Start of Data provided

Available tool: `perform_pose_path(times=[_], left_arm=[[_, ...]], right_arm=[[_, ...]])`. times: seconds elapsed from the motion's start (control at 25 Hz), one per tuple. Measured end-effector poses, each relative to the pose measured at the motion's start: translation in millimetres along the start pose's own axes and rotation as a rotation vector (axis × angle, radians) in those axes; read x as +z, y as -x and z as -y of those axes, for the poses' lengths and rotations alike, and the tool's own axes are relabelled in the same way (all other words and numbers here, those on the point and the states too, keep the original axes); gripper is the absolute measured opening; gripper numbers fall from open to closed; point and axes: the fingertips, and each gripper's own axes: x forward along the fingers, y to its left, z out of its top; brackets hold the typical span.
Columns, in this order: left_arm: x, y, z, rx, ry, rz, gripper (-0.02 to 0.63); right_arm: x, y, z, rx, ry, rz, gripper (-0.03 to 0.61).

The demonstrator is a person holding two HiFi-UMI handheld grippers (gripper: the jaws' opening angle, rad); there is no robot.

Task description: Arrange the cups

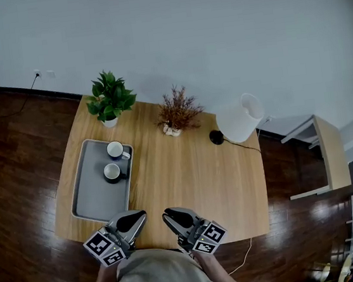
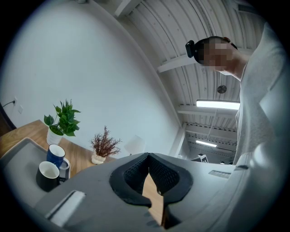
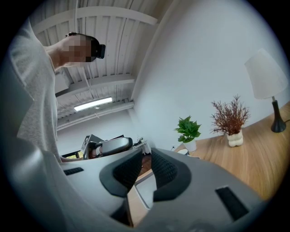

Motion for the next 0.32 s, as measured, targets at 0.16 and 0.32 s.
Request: perform_pose_path(times=[0.16, 0.32], left_arm=[[1.7, 5.1, -5.4, 0.008, 0.007, 0.010, -0.006], [2.3, 9.8, -11.0, 0.015, 0.012, 0.012, -0.005]], right_arm=[[-0.1, -5.5, -1.4, 0.001, 0.005, -0.008, 0.061], [-1.9, -11.6, -3.0, 0.004, 0.005, -0.012, 0.061]])
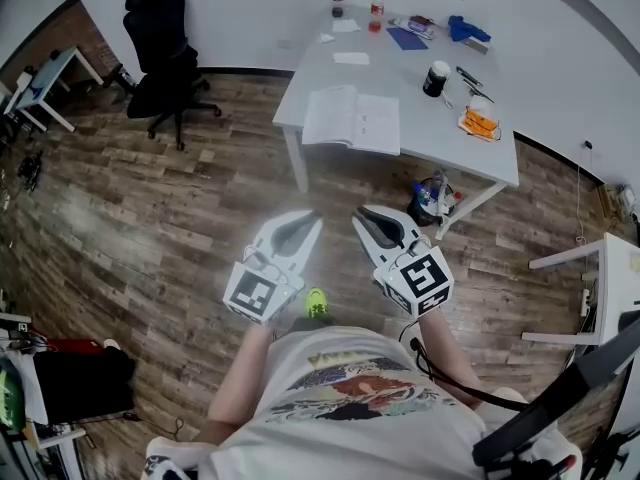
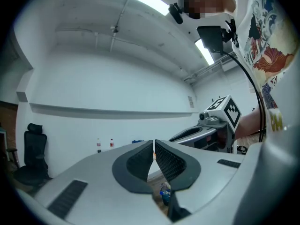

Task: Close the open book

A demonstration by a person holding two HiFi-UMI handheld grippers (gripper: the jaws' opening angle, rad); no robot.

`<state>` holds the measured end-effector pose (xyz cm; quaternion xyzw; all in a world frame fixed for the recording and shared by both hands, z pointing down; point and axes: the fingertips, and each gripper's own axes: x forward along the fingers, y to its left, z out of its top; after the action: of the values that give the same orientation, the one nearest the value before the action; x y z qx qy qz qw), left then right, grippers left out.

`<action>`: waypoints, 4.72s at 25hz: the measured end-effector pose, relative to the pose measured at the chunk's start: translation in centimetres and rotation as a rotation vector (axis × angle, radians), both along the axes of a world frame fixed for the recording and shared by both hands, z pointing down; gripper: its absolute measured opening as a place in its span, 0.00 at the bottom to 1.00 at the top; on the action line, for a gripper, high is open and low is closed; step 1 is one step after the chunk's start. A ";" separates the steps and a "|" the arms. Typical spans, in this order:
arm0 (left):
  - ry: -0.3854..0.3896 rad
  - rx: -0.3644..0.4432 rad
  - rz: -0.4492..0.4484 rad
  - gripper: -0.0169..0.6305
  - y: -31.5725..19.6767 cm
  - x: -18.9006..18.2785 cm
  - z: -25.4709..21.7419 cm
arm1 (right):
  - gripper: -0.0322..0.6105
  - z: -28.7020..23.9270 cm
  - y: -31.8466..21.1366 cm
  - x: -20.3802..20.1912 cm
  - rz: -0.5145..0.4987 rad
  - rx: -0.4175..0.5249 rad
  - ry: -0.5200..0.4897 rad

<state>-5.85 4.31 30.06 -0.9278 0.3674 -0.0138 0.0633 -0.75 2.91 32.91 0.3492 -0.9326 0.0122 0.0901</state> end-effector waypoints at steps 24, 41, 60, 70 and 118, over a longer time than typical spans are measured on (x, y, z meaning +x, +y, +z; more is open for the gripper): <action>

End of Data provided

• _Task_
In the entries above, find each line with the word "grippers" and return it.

• _Answer space_
The demonstrator is a person holding two HiFi-UMI handheld grippers (gripper: the jaws' opening angle, rad); there is no robot.
A demonstration by a person holding two HiFi-UMI handheld grippers (gripper: the jaws' opening angle, rad); no robot.
`<state>` holds the measured end-effector pose (xyz cm; quaternion xyzw; all in a world frame fixed for the recording and shared by both hands, z pointing down; point and axes: the fingertips, and each gripper's own axes: x forward along the fingers, y to its left, z out of its top; after the action: of the values that give the same orientation, the one nearest the value before the action; x y z qx qy qz qw), left then right, grippers left out.

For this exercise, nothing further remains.